On Thursday last week, the European Commission announced it had sold a further 80,400t of skimmed milk powder (SMP) from its intervention stocks for a minimum selling price of €1,555/t.

This means the European Commission has now sold 380,000t of its intervention stockpile and leaves just under 22,000t of SMP still in intervention storage, which is a very positive signal for dairy markets in 2019.

Markets return to normal

The almost entire clearance of the European Commission’s intervention stockpile over the last 12 months means milk powder markets in Europe finally have a chance to return to some normality.

Since the European Commission first intervened in dairy markets in 2016 and began buying up SMP to prop up milk prices, the market price for SMP has plunged to rock bottom levels.

For much of 2017 and 2018, the spot market price of SMP was rooted to the floor at levels below the intervention price of €1,698/t.

However, in recent months, it has become increasingly clear that the European Commission was very close to offloading its intervention stocks and SMP prices have begun to rise to more normalised levels.

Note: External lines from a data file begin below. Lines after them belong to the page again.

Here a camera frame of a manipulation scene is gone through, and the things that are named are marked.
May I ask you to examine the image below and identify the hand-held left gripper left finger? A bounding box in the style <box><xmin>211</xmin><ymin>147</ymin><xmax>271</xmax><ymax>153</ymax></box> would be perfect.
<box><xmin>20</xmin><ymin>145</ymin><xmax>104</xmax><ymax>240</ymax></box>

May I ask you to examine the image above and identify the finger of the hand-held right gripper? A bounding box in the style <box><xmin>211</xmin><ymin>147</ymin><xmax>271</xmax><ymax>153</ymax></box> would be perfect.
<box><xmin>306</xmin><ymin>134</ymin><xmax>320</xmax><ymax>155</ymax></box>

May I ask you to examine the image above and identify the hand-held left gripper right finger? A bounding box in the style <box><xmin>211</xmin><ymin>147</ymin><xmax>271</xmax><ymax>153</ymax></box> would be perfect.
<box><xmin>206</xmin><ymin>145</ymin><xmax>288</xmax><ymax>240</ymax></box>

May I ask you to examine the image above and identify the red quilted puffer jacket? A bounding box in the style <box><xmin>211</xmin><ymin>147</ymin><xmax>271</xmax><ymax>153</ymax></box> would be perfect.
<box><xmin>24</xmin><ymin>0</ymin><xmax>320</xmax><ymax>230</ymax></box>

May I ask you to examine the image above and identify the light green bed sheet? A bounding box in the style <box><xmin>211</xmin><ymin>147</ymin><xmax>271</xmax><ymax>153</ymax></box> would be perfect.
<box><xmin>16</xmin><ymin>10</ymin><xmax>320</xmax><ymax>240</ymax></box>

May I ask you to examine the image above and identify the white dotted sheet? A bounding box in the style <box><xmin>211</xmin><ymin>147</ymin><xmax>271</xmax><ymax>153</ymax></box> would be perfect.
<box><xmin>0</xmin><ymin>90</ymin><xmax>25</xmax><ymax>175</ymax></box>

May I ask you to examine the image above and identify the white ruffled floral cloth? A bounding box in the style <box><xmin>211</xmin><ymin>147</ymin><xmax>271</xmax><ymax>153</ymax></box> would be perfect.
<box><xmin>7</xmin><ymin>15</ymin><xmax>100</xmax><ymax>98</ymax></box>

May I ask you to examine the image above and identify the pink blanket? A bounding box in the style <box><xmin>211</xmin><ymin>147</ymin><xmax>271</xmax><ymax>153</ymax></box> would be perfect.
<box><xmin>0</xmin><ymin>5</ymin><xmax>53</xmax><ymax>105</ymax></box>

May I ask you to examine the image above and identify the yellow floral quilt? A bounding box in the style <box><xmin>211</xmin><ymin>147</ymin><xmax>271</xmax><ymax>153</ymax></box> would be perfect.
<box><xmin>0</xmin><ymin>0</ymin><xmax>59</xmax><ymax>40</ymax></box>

Highest level in 18 months

At the end of last week, the spot price for SMP on European dairy markets had risen as high as €1,850/t, which is its highest level in more than 18 months.

With only 22,000t of SMP left in intervention, prices could rise close to €2,000/t or higher in the coming months, which is a more normal price for the product.

The price of whole milk powder (WMP) has also benefited from the clearout of SMP stocks, with spot prices for WMP rising to €2,770/t last week.

Butter and cheese

On the fats side of the dairy market, butter prices have also risen in the last week and are trading in the region of €4,300/t and €4,500/t.

Cheese markets also found some upward momentum, with spot prices for cheddar lifting to €3,000/t.

Prices for gouda and mozzarella increased to €2,800/t and €3,000/t respectively.